The MA/Postgraduate Diploma in Gerontology presents students with a unique opportunity to broaden their knowledge about ageing and older people, their needs and the services provided for them, and skills necessary for effective health, social and voluntary work. It aims to integrate advances in knowledge about social, psychological and biological aspects of ageing, with an update and review of developments in policy and service delivery. The course provides a critical perspective on growing older and develops students’ skills and awareness of the importance of research and evaluation.
Since 2006, the MA in Gerontology has been taught in conjunction with the MSc in Geriatric Medicine for four of the six course modules. This interdisciplinarity is a key strength of the programme, with students finding the interchange of ideas and perspectives stimulating and educationally rewarding.
Course Structure and Content
The course is modular and includes an independent research-based dissertation. It can be taken full time over one year or part time over two years. It is based on six modules. Each module is conducted over the period of a week.

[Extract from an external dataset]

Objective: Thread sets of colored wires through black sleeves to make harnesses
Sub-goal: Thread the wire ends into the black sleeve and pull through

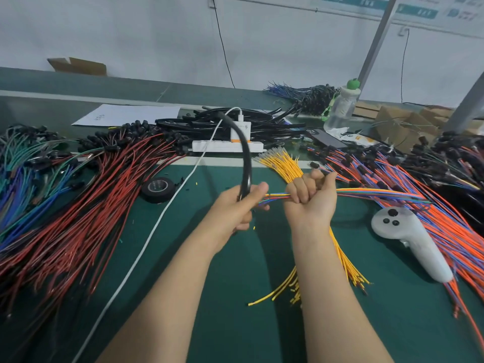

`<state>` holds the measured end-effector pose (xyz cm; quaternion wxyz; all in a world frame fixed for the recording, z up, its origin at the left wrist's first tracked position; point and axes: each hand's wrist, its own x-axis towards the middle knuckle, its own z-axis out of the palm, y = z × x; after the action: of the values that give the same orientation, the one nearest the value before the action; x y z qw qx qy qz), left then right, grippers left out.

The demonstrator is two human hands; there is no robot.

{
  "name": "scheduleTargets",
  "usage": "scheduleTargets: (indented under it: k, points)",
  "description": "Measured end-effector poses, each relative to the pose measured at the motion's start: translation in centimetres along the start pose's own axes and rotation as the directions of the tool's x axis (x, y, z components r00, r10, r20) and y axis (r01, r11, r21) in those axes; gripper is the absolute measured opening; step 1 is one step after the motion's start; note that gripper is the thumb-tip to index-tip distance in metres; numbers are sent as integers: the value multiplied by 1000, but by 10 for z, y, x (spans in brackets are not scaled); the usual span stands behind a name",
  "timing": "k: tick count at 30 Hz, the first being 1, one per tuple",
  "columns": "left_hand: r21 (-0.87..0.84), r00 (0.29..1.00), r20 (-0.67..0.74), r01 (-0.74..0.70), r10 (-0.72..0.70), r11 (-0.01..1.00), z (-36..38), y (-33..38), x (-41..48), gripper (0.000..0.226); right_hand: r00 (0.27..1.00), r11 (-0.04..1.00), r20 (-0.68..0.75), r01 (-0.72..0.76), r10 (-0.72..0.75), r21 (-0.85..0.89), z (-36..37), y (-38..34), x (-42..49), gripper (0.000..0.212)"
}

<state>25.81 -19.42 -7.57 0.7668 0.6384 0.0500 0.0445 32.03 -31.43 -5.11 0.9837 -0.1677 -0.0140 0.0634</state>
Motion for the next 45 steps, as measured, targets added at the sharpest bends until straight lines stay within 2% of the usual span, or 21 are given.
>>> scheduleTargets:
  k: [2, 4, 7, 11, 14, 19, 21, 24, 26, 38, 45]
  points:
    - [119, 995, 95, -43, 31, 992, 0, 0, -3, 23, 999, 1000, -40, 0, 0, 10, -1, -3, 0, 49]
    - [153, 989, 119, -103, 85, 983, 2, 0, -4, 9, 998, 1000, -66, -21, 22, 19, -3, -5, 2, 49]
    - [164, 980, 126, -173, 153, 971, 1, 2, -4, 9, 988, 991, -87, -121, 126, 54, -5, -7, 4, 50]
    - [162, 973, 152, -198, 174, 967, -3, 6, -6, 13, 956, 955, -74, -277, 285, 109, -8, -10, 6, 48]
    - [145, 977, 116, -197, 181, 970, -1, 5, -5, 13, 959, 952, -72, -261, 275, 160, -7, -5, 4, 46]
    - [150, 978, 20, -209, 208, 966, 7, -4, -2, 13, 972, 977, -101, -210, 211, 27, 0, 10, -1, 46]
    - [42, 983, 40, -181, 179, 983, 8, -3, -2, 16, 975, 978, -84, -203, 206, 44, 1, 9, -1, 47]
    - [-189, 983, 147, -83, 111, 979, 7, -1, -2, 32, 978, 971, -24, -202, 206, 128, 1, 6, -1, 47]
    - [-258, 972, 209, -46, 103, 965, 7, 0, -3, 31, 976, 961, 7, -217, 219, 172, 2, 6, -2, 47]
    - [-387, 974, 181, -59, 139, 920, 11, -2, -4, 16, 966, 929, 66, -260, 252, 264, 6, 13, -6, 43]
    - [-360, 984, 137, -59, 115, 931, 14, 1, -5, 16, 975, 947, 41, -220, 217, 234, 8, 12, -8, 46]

The Masters degree carries 180 credits; 20 credits are attached to each module. The dissertation has 60 credits.
•SPA 40010: Introduction to Gerontology
•SPA 40013: Critical Perspectives in Health
•SPA 40012: Research Skills
• SPA 40014: Contemporary Perspectives 1
• SPA 40011: Policies and Practices for an Ageing Population
• SPA 40015:Contemporary Perspectives 2
Teaching and Assessment
Participants come from a range of backgrounds, often with considerable experience of working with older people. This mix reflects the multidisciplinary perspective adopted throughout the course. The programme attempts to apply the principles of adult learning to the teaching timetable, learning methods and forms of assessment. Students are encouraged to draw on their experience, to take responsibility for their own learning and to actively participate in all aspects of the course.
A range of different learning and teaching methods are used, including lectures, tutor-led seminars, self-directed study, student self-support groups, workshops, computer aided learning, and individual tutorials and supervision meetings.
There are no formal examinations and evaluation of student progress on the MA/Diploma is by continuous assessment. The purpose of assessment is to evaluate the academic performance of students and to aid their learning.
Assessment consists of some/all of the following:
• Assessed essays of 4,000 words linked to all modules.
• A 12-15,000-word dissertation, assessing a student’s information retrieval and managements skills as well as independent learning and research skills.
• Project work; oral presentations; posters etc.
Assessed work is important in terms of the personal development of students, as well as in publicly demonstrating the achievements of students both within and beyond the University community. Each module is assessed by means of course assignments as detailed in the Module Outlines. The External Examiner approves all assignment titles. Work is read and assessed by one or more tutors.
The research-based dissertation is to be submitted by September 1st, following completion of the taught course in Year Two (for full-time students following completion of the taught course in Year One). The University has a Research Ethics Committee and all dissertation fieldwork is subject to ethics approval both from the School and the University.